Even here, running on empty, playing the league’s form team, who were fitter and faster and better, Wigan began the second half level. Callum McManaman went down in the box, Arouna Kone shot at Wojciech Szczesny, Shaun Maloney blazed over and James McCarthy had a goal disallowed for offside. Martinez said that if Kone had scored his chance he “guaranteed” Wigan would have won the game and while that is bold and unknowable, the Emirates crowd certainly would not have made it easy for Arsenal.

Any of those might have gone differently, and they might have woken up this morning on 38 points and anticipating Sunday. But they did not and so Wigan will not. Sunday, now, will be a homecoming for the cup winners but a goodbye to the Premier League too.

They did remarkably to get this far, to get level with Arsenal at the break, to get into the Premier League and then to stay here for eight good years. But ultimately they left themselves with too much to do. For Wigan to stay up required imagination, energy, resourcefulness and good fortune. Last night, in the second half, three days after their greatest ever day, they finally seemed to run out.

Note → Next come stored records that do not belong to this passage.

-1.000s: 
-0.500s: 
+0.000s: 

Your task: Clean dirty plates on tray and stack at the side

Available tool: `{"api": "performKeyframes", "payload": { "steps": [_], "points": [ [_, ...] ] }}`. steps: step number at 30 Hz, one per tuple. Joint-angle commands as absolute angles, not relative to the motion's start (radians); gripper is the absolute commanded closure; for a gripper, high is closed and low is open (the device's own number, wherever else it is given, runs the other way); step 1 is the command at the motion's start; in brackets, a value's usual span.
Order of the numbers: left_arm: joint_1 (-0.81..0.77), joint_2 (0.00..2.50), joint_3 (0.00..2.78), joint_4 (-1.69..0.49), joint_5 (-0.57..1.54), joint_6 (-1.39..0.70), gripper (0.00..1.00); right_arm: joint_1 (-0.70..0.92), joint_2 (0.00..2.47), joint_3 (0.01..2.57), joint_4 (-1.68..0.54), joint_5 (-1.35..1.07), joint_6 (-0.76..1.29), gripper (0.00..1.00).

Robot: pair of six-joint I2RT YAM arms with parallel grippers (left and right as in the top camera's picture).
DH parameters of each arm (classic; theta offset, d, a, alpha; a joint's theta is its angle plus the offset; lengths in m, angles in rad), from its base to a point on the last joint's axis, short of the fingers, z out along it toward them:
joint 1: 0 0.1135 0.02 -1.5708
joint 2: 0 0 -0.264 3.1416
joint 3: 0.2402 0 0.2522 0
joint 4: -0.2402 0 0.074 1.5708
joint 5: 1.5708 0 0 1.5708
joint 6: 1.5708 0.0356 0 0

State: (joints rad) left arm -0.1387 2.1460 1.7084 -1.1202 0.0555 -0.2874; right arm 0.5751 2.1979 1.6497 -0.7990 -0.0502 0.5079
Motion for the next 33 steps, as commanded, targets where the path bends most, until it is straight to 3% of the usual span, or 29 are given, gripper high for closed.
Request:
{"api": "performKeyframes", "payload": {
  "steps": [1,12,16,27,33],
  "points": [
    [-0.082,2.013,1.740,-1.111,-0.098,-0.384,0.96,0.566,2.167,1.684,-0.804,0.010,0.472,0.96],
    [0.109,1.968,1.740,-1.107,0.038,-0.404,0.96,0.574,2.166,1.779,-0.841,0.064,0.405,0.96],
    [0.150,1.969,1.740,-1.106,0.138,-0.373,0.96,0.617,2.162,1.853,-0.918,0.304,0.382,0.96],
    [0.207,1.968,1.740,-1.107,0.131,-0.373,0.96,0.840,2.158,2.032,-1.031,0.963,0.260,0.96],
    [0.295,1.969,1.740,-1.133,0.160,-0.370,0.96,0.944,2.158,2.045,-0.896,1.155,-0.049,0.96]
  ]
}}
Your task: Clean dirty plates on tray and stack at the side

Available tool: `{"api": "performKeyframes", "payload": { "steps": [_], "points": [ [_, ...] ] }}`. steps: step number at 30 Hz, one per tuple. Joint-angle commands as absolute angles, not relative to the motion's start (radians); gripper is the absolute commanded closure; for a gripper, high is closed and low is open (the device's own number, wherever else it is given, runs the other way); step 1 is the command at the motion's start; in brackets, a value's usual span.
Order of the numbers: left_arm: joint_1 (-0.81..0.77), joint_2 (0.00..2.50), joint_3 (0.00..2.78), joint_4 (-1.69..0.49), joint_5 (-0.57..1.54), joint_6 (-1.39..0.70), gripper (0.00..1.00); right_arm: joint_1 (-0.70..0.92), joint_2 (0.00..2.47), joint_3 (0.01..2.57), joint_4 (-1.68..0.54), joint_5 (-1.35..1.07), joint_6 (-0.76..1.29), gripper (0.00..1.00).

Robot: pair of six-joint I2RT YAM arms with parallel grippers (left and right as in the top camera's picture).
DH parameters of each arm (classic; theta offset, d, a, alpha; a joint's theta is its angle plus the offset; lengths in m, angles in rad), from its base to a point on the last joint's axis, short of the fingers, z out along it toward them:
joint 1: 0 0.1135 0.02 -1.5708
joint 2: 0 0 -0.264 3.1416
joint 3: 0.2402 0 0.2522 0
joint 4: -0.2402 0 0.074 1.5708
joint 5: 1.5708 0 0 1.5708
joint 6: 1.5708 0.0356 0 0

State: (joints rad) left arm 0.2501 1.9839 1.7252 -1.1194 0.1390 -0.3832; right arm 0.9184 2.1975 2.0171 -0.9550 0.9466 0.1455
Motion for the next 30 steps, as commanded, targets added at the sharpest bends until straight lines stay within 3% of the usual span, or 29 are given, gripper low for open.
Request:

This game, of course, was not a play-off, even if it felt like one. It was the 37 game of a league season and had Wigan beaten Swansea City at home last Tuesday night then they would not have needed to win last night to stay alive. Even before then there were home defeats to Fulham and Sunderland and home draws with Southampton and Queens Park Rangers. Martinez said this was their most consistent season but they did not seem to find their form quickly enough.

Wigan have always flirted with ludicrously slim margins, looking in previous years as if they were playing chicken with the drop. They have started slowly but then found their rhythm at the last viable moment. This year, with two big games at Wembley as well, they did not have the resources or the energy to change course. Three days after an exhausting cup final, chasing Manchester City all over the Wembley pitch, this would have been their greatest escape yet.

The nerves and the fatigue told from the start.

James McCarthy and Jordi Gomez, two of the imaginative architects of Saturday’s cup triumph, gifted away possession in the first 10 minutes. Gomez’s slip set up the attack which brought the corner from which Wigan conceded, the concentration required to mark Arsenal’s one forward seemingly beyond them.

It was immediately clear which team had last played 10 days before, and which game had lost one draining game and won another in that period. There was almost nothing in Wigan’s legs, and so few of their moves that won them the cup were coming off. Callum McManaman could not get past Kieran Gibbs like he did Gael Clichy while there was no burst left in the legs of wingbacks James McArthur or Roger Espinoza. Wigan were hitting passes in front of themselves, wishing they had more in the tank.

Arsenal’s players looked far fitter and stronger, as well they might. Mikel Arteta and Aaron Ramsey were able to break challenges at will while Wigan just did not have the legs to get near Tomas Rosicky and Santi Cazorla in midfield.

They could have easily wilted under the weight of Arsenal’s pace and the noise of the crowd but they did not, and just hung in the game. They did not have the pace they did on Saturday so they played with their brains first, keeping their shape in defence, playing offside and conserving energy in possession.

The waves of Arsenal attacks started to slow down. Wigan had to be cannier but they were, Shaun Maloney twice winning free-kicks from Mikel Arteta 25 yards out. The first time Gomez’s kick hit the wall so the next time Maloney took it himself, from just further out than his famous Loftus Road equaliser. Maloney produced the same result. Like McCarthy, Kone, McManaman and others, Maloney has no business playing in the Championship next year and might well be off this summer.

So Wigan, drained, desperate and on opposition territory, were level at the break. The crowd were turning and one more goal could have given them a crucial lead. From there, victory, 38 points and a chance to clamber over Aston Villa and do it all again next season. But it did not happen. This time, even more so than ever before, Wigan needed to be lucky and perfect but their chances did not go in, and then Arsenal’s did. This evening, finally, gravity reasserted itself.